# Accelerating Python with Cython, Numba and JAX
> Scott Brandenberg, UCLA and Krishna Kumar, UT Austin

A Hands-On Tutorial
Wednesday, April 19, 2:00pm - 3:30pm US Central Time

The webinar will feature a hands-on component using DesignSafe Jupyter, so please be sure to register for a DesignSafe user account if you don't already have one. If your existing account is inactive, reactivate it by resetting your password.

Python is a popular programming language in natural hazards engineering research because it is free and open-source, and has a plethora of powerful packages for handling our community’s computing needs.

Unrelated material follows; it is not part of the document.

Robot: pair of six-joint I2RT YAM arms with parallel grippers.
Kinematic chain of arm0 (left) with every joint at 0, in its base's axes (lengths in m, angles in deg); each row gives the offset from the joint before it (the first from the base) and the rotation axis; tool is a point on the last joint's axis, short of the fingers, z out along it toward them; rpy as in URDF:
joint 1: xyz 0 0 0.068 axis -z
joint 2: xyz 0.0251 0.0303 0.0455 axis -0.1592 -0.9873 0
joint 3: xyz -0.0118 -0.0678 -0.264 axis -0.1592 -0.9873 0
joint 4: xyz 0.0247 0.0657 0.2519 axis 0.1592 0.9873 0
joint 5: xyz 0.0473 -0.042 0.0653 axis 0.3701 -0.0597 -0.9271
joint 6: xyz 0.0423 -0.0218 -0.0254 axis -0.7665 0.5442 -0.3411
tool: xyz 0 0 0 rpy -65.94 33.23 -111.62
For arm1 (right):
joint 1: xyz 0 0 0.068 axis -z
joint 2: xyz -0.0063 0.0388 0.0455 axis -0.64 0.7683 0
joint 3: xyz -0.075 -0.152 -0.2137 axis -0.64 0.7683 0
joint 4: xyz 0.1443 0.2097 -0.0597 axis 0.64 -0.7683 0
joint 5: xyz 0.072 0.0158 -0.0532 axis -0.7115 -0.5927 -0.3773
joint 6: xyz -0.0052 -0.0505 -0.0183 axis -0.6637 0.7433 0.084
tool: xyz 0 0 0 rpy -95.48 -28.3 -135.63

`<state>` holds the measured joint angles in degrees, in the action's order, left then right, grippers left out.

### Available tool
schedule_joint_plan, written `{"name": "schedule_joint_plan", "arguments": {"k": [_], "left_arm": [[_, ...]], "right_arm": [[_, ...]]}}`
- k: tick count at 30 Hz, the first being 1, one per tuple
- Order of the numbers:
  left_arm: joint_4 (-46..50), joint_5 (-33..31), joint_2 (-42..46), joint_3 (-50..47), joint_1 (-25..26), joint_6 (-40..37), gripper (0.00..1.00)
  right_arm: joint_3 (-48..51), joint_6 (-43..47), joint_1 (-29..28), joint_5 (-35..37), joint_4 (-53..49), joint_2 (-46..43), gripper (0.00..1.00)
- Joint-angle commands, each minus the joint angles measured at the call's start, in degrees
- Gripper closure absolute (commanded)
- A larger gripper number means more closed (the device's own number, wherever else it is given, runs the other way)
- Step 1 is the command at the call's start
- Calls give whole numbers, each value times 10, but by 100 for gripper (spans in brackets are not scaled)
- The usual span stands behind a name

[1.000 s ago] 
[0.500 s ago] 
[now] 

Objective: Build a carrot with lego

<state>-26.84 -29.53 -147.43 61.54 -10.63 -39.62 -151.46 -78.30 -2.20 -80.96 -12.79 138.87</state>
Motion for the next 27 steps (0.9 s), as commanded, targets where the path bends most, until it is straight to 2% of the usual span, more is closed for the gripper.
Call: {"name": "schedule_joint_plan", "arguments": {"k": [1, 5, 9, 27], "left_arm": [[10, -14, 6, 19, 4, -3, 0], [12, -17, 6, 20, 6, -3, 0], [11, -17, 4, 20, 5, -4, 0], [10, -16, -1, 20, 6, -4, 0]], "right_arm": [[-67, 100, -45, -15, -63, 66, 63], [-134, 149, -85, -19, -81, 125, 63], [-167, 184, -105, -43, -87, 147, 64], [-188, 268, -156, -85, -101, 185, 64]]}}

However, Python is an interpreted language and is inherently slower and less efficient than compiled languages like Fortran, C, and C++. As a result, many scripts written in Python, particularly those involving loops, can run significantly faster with a few minor modifications. This webinar will demonstrate how vectorized calculations using Numpy arrays are significantly faster than the same operations coded in Python. We will demonstrate how to use Cython to compile Python code to C, which can improve performance by orders of magnitude. We will also demonstrate how to use just in time (JIT) compilation and JAX (Numpy on steroids) to accelerate Python, particularly using GPU’s.


In [1]:
%%html
<style>
table {float:left}
</style>

# Compiled Languages, Interpreted Languages, and JIT

To understand why execution speed is slower in Python than many other languages requires some background knowledge of compilers vs. interpreters, and compiled languages vs. interpreted languages. This section provides some background information.

## Compiled Language

A compiled language uses a compiler to translate source code to machine code (a.k.a. a binary executable file). The compiler reads the entire source code project to create an executable file specific to a particular hardware architecture. Examples of compiled languages are C, C++, and Fortran.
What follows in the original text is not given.